Disclaimer: I am just documenting my own experiences, I take no responsibility if you brick your computer by messing with the operating system, BIOS or anything else. Do this 100% at your own risk.

10 thoughts on “Lenovo T470p Ubuntu 16.04 Install notes

  1. Thank you for sharing your experience. I plan on running Ubuntu on this machine as well. Could you share the tech spec of your laptop specifically screen resolution (if you have 1440p model), storage (SSD or M2) and processor.

    I currently have an 2011 MacBook Pro 15, and T470p would be a perfect long term replacement, considering I’ve moved onto using neovim as my IDE and want to make a Linux distro my primary OS, and use dortfiles to keep my environments consistent.

    1. Hello, sure. My setup is Intel i7 7700HQ Processor, Intel® Kabylake GT2 graphics, 500TB SSD storage, of which 400GB was partitioned for Ubuntu. The screen is 2560 x 1440 pixels.

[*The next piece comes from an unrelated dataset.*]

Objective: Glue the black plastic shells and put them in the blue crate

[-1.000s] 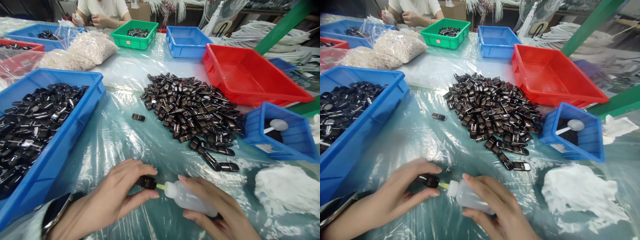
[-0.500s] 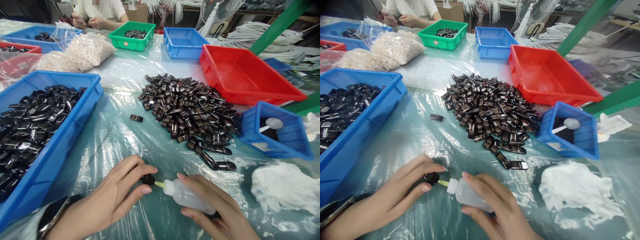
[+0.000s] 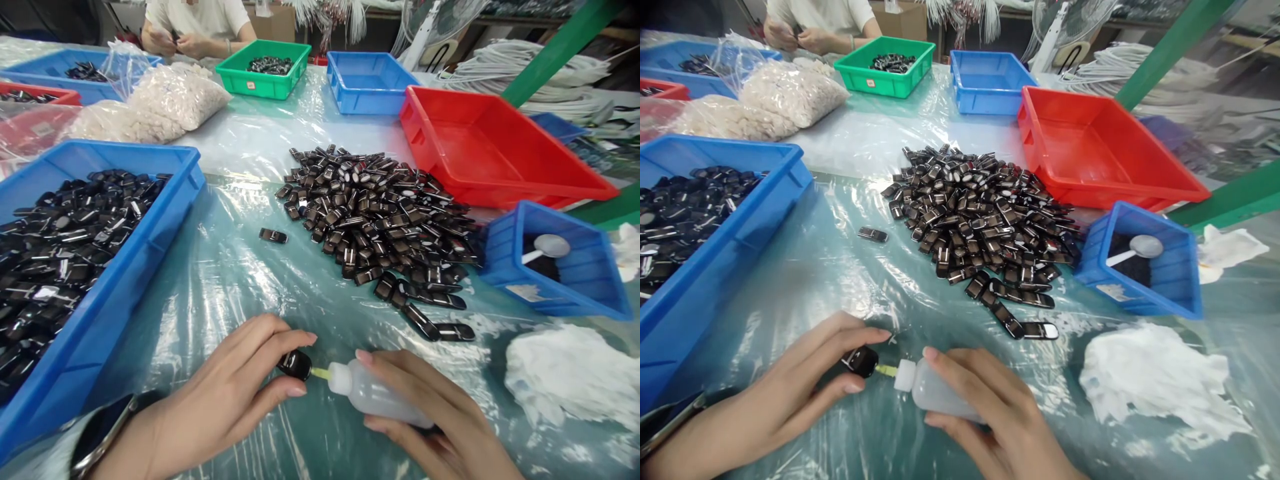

  2. I have a Lenovo L440 ThinkPad. I tried installing dualboot Ubuntu alongside my windows 10 two weeks ago. It installed quite alright but on restart boots windows 10 automatically. After many attempt to switch from legacy to both and other BIOS tweaks, it got worse, my windows couldn’t boot again. Had to reinstall windows, I had previously backed up my precious files to an external hard disk to save me unnecessary agony. But I still badly need ubuntu and don’t want Virtual Machine.

    Please help!

    1. Sounds like you might need to change the boot order to priorotise ubuntu over windows, although if you installed ubuntu after windows it should be the default primary option. You can check this in UEFI settings (press F12 during startup to access) – the installed OSs will be listed in order. To change it go to the settings menu (F2), go to boot settings, move ubuntu above windows in the list. See here: https://www.lifewire.com/fix-uefi-bootloader-issues-when-dual-booting-2200655. Could be other issues relating to the “BIOS tweaks” you mentioned.

  3. Thanks for the write up!

    The T470p is very reasonably priced now, so I’m thinking about getting one. Could you please tell me if it’s possible to completely power-down the GPU in Linux (so the machine it only using the iGPU)? If this is possible, what’s the power draw when the GPU is powered down?